Same day retention shouldn’t be your only retention strategy. Retention comes in many forms. You probably won’t be able to land every single client on your very first attempt. However, that doesn’t mean that customer will never come back. Sometimes it takes a little more effort.

Email Marketing

During your intake, please grab the customers information. When you do email marketing within your spa, you should also create two separate lists.

One lists is the list you would normally send all newsletters to. The other is the list of your Groupon customers.

We already know that these customers enjoy a good deal. So whenever you hit a slow week, or a slow patch in your business, you use that against them. You simply run whatever promotion you want to only that list.

This way, you are not really discounting your business to everyone, only the people who won’t come back unless there is a discount.

Follow Up

One other thing that is important with all customers is to create a follow up system. You should have at least one or two points of follow up after the treatment.

Two Day Follow Up Call

We frequently employed the two-day follow up call, especially with clients that are new to massage. This doesn’t necessarily have to turn into a sales call, but it very well can.

Script:

“Hey Customer! I know you were in a couple days ago for a massage. Did you have any questions about your treatment?/How are you feeling after your treatment?”

The rest of that conversation needs to be fluid. And depending on how the customers responds, you can easily discuss future treatments plans and schedule the customer on the spot.

Thank You Card

Another point of contact to remind customers you exist is sending out a Thank You Card for their visit. We enjoyed sending these around the 14 day mark, because we wanted to time the “points of contact” in between every thing.

Email after 30 Days.

Being top of mind is one of the best ways to get someone to come back to your business. We discovered that around the 30 day mark is roughly the time that potential customers start to look for another massage if they haven’t rebooked yet with you.

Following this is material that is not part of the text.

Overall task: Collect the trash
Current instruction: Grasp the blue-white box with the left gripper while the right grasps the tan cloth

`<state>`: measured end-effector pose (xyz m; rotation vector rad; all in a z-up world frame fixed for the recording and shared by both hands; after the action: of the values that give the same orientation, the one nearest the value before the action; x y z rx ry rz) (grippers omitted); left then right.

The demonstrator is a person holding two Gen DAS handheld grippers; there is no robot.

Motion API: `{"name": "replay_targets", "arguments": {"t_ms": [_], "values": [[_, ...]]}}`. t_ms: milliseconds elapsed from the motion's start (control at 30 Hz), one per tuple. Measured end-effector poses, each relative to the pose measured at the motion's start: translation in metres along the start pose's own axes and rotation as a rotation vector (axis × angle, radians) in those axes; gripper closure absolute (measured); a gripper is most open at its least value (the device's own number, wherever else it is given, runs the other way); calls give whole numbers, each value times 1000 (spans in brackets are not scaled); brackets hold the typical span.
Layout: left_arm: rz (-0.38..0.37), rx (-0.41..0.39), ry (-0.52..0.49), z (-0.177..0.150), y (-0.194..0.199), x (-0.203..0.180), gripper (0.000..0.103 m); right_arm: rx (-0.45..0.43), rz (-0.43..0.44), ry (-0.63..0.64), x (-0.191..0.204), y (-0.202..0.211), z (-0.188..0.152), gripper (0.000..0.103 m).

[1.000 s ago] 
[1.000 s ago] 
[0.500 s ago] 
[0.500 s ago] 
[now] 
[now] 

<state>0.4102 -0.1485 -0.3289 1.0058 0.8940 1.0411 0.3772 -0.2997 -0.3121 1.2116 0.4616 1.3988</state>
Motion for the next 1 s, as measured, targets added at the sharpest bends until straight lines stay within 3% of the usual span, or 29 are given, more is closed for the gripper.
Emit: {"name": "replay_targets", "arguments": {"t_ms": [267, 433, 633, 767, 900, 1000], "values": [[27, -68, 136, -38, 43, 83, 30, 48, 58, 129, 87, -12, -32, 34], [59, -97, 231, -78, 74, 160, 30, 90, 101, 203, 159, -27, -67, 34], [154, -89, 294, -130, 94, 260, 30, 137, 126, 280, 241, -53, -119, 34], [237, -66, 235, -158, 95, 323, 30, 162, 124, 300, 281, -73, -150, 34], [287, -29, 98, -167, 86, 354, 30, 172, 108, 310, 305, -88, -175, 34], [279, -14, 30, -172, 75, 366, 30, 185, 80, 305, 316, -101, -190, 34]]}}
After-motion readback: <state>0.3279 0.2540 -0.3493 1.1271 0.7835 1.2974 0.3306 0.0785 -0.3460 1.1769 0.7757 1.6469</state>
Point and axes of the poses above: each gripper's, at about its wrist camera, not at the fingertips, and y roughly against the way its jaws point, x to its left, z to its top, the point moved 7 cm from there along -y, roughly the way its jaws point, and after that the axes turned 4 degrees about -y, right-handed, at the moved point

We would typically send out a “One Time Offer” email in efforts to get that customer to rebook with us.

When Should You Stop Using Groupon?

Once you get on Groupon, it’s probably one of the hardest things to know when to get off. For months or years, you have been using Groupon as a base for yourself, and now you must figure out how to wean off of it.

In short, here are some questions I ask before I would make a decision?

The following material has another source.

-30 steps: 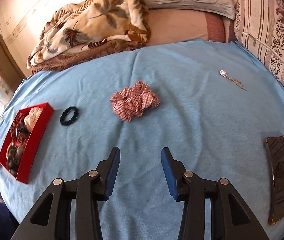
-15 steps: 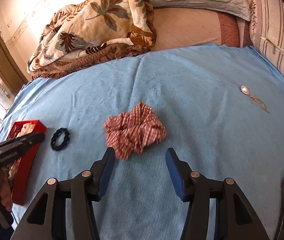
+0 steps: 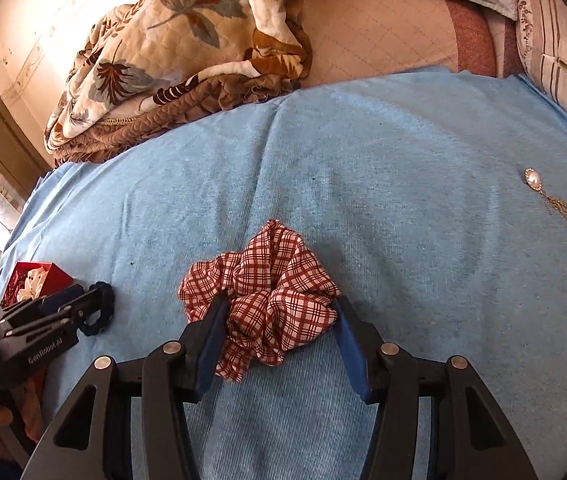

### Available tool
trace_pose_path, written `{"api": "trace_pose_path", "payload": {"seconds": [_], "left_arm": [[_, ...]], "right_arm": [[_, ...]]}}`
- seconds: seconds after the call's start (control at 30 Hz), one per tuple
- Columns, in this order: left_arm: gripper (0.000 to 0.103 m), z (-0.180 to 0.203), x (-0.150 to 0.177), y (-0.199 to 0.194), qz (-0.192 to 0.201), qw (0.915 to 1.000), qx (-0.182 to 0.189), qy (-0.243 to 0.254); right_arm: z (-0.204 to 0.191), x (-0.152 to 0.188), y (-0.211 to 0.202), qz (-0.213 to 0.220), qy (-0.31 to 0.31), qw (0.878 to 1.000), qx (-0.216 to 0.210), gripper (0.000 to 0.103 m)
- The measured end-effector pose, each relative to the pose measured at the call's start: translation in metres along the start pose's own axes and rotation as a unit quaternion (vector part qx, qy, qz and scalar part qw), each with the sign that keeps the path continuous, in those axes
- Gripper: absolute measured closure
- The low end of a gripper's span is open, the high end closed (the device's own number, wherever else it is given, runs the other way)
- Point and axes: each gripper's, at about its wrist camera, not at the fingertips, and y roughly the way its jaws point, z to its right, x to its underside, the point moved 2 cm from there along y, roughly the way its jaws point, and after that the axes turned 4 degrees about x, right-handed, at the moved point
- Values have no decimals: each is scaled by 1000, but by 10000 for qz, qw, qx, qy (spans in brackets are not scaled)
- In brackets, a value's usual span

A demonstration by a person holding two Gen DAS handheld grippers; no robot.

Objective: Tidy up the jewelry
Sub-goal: 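Grasp the black hair tie with left tool while right tool grasps red gingham scrunchie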

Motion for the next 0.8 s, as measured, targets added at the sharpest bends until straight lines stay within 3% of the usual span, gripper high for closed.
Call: {"api": "trace_pose_path", "payload": {"seconds": [0.03,0.07,0.1,0.13,0.17,0.47,0.8], "left_arm": [[76,2,1,-1,4,10000,90,39],[93,5,2,-2,-5,9999,143,81],[96,8,3,-3,-29,9997,214,124],[96,12,6,-6,-34,9993,316,175],[96,16,7,-7,-41,9990,386,209],[96,30,28,-57,193,9965,798,176],[96,33,55,-135,607,9955,706,182]], "right_arm": [[0,0,0,8,-12,10000,-3,46],[-1,0,1,3,-38,10000,2,48],[-2,0,1,-4,-74,10000,7,56],[-3,1,2,-48,-81,9999,-35,83],[-3,1,2,-111,-67,9999,-90,88],[-2,9,-35,122,89,9997,-171,90],[-18,30,-94,417,-155,9989,-162,90]]}}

Am I losing full-paying clients to Groupon appointments?

One of our deciding factors was when we realized that Groupon New clients were occupying so much of our time that we were losing a lot of new full paying customers in the prime time spots.

This isn’t something that you can easily track, but you’ll know the feeling when it comes. You’ll notice

Am I over 25% Booked without New Groupon Customers?

Look at how many clients you had in a month compared to your openings. For example, if you have 40 hours a week you are open and you are booked 10 hours a week, that’s a 25% utilization rate (10/40).

Now, if you are consistently booked over 25% of your openings without Groupon customers, it means you very well may have grown your business to the point you don’t need Groupon anymore.

There are still other factors that I would consider though.

Are other marketing methods working in attracting new clients?

One of the worst things you can do to your own business is kill New Client Acquisition. Your business will always be losing customers one way or another. There is no such thing as 100% Perfect Retention for the Life of Your Business.

That means, you always need new clients coming in.

If Groupon has been your only source of new clients, then cutting it off could very well hurt your business. That’s why it is always important to have other marketing systems growing at all times. You never want to be dependent on a single channel.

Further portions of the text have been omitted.